La decisione assembleare non violava – dunque – la necessaria dimensione annuale della gestione condominiale mediante la previsione di un fondo cassa alimentato con le anticipazioni da parte dei condomini o con l’accantonamento dei canoni di locazione di un bene comune (cfr. Cass. n. 7706/1996; Cass. n. 20135/2017): la reale finalità della delibera era di assicurare alla collettività condominiale, gestita dall’amministratore, la disponibilità di liquidità economica per far fronte ai maggiori oneri economici che si sarebbero dovuti affrontare, una volta terminato il periodo in relazione al quale era stato approvato il preventivo (cfr., in proposito, Cass. 12638/2020).

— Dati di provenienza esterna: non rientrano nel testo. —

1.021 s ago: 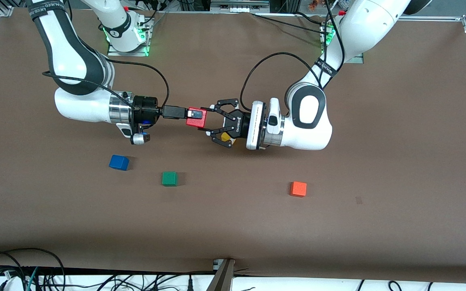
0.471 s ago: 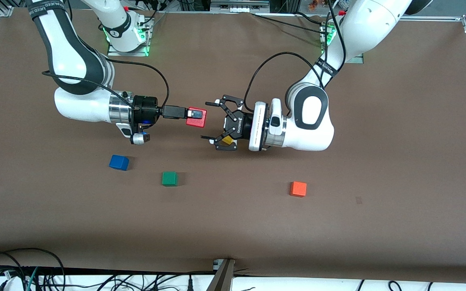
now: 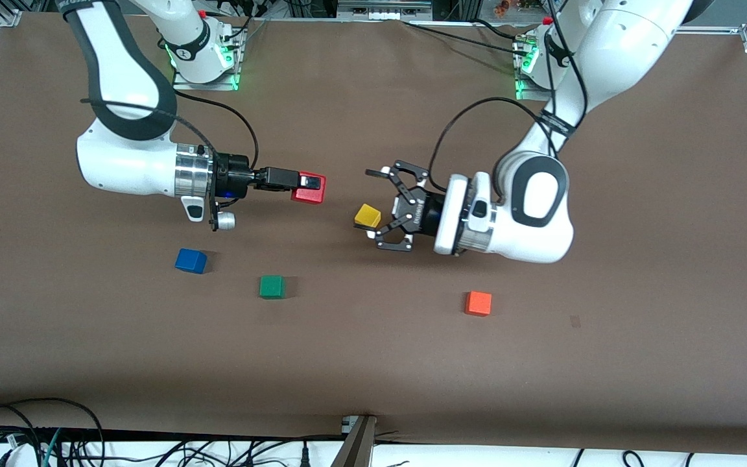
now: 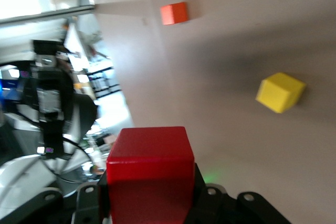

Questa Corte ha inoltre precisato che la costituzione di un fondo cassa per le spese di ordinaria conservazione e manutenzione dei beni comuni appartiene al potere discrezionale dell’assemblea e non pregiudica, nè l’interesse dei condomini alla corretta gestione del condominio, nè loro il diritto patrimoniale all’accredito della proporzionale somma (Cass. 3936/1975; Cass. 8167/1996; Cass. 17035/2016), risultando di tutta evidenza che la disponibilità, da parte dell’amministratore, di una pronta liquidità di cassa gli consente di affrontare con maggiore prontezza e tranquillità l’ordinaria gestione del condominio (Cass. 8167/1997).
Il ricorso è – quindi – respinto.
Nulla sulle spese, non avendo il Condominio svolto difese.
Si dà atto, ai sensi dell’art. 13, comma 1-quater D.P.R. n. 115/02, della sussistenza dei presupposti processuali per il versamento, da parte della ricorrente, di un ulteriore importo a titolo di contributo unificato, pari a quello previsto per il ricorso a norma del comma 1- bis dello stesso art. 13, se dovuto.
P.Q.M.
rigetta il ricorso.
Ai sensi dell’art. 13, comma 1-quater D.P.R. n. 115/02, dà atto della sussistenza dei presupposti processuali per il versamento, da parte della ricorrente, di un ulteriore importo a titolo di contributo unificato, pari a quello previsto per il ricorso a norma del comma 1- bis dello stesso art. 13, se dovuto.
Così deciso in Roma, nella camera di consiglio della Seconda sezione civile della Suprema Corte di Cassazione, in data 19.5.2022.